The function spex:jsapply() (which is a proxy for any javascript evaluator) applies the javascript parser function to the string representation of the item’s value to get a specific value, then converts this to a double (the dimension’s default atomic type), ordering the output in the right order based upon the calculated value. The Units:hasSymbol property, meanwhile, has a function that generates a string representing the indicated length in the base unit (here, meters).

This output is the table where the items are ordered by length.

Ordered output from multiple length-units.

A similar approach could have put the units within the string, such as “12cm”, then could have resolved the mappings internally in the parsing function. The takeaway is that, however the parsing is performed, using a parsing function as a datatype makes it far more feasible to extract meaning from otherwise undifferentiated text.

Note that there is a trade-off here. The ordering is determined from a calculation, not an index lookup as would be the case otherwise, so it may end up being an order of magnitude slower than an indexed query. However, this may also be a case where once ordering was done once, new triples of the form

Entities:_MyThing1 Entities:hasResolvedLength "0.20"^^Units:_Meter.

could be generated from the calculated values and indexed using SPARQL Update.
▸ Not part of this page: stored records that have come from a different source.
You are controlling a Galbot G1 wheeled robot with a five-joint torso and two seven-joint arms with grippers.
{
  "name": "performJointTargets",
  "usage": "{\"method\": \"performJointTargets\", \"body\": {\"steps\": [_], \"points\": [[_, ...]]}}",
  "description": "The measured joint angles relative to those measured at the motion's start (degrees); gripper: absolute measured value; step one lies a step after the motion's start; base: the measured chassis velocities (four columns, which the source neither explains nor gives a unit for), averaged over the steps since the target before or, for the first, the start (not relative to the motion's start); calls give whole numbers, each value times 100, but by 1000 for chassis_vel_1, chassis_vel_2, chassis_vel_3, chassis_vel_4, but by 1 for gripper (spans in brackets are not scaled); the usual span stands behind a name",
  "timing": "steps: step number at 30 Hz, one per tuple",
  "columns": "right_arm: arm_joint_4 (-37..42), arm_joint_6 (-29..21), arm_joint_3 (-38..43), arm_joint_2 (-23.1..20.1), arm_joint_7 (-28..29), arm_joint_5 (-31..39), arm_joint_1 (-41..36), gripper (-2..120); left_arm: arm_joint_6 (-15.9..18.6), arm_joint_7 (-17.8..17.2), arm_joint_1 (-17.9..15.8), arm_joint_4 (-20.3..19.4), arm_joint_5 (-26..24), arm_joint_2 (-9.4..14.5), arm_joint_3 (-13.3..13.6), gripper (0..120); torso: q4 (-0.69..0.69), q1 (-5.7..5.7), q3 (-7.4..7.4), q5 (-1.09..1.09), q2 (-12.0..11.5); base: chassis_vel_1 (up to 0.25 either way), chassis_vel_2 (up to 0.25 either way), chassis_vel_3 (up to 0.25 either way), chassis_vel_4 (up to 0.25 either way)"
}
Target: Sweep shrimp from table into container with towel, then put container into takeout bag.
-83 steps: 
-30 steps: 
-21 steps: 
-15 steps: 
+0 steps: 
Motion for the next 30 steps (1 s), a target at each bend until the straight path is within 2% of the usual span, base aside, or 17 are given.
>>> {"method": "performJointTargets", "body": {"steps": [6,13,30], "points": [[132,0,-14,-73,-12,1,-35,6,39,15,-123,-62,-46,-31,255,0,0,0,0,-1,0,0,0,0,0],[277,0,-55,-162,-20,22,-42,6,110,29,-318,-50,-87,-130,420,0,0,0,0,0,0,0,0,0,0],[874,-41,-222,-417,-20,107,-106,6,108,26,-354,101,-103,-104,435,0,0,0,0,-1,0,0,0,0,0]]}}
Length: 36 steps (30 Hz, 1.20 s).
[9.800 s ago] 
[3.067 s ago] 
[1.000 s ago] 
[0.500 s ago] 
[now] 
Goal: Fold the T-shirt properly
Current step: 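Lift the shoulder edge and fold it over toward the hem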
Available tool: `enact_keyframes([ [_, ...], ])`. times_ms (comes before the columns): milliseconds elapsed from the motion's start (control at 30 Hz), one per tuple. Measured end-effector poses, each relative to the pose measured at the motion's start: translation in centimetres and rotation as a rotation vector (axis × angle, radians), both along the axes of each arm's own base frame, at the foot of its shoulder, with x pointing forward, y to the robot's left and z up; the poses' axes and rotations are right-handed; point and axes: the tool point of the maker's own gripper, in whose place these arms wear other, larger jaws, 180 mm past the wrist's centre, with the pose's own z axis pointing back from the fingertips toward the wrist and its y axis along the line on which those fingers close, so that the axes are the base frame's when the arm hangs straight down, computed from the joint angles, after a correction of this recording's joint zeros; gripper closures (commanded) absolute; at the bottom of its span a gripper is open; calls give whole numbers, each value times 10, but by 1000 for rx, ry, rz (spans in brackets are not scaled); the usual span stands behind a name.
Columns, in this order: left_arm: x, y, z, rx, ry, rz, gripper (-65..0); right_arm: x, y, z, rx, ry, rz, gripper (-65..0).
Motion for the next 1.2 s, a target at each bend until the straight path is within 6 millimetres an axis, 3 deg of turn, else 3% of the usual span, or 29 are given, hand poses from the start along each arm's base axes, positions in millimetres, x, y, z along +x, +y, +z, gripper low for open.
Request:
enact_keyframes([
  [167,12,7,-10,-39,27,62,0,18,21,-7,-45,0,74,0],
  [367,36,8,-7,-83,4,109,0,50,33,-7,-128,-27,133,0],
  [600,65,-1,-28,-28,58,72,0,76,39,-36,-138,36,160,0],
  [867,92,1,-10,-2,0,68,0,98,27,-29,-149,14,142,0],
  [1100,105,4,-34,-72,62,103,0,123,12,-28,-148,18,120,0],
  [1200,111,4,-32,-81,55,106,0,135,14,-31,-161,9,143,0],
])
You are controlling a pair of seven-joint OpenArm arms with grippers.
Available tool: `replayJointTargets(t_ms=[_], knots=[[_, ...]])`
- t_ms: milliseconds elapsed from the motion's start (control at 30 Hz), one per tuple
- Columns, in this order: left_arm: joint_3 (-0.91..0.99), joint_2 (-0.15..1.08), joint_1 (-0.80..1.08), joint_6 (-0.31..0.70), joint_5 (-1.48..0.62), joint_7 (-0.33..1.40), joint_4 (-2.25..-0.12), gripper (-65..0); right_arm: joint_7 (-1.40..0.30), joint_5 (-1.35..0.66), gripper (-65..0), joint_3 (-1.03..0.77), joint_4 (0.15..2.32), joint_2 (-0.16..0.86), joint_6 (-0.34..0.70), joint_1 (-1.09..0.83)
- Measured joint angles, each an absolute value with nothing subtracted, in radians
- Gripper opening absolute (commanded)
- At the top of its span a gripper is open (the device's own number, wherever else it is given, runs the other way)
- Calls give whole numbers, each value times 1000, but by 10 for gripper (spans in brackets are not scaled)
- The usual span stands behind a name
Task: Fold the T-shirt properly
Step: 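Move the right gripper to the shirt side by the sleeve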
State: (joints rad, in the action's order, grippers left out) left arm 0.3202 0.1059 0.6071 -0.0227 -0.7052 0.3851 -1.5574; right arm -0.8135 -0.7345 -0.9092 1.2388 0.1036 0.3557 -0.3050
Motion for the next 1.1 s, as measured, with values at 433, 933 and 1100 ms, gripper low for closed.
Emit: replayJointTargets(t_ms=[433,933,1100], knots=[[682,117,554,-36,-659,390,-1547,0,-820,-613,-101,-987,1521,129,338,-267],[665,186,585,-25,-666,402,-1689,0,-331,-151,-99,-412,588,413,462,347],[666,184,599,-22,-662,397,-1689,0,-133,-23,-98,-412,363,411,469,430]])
Restated, you are using deferred semantics to generate new information from the parsed values, then storing these back into the resulting triple stores.

Conclusion

By using literals and bespoke datatypes as unparsed text and the name of parsers that can derive semantics from that text, it becomes possible to significantly expand the semantic information a knowledge graph holds without necessarily having to resolve all of the information of that text at ingest time. This applies to more than dimensional modeling, but dimensional modeling is a good place to explore these concepts in greater depth.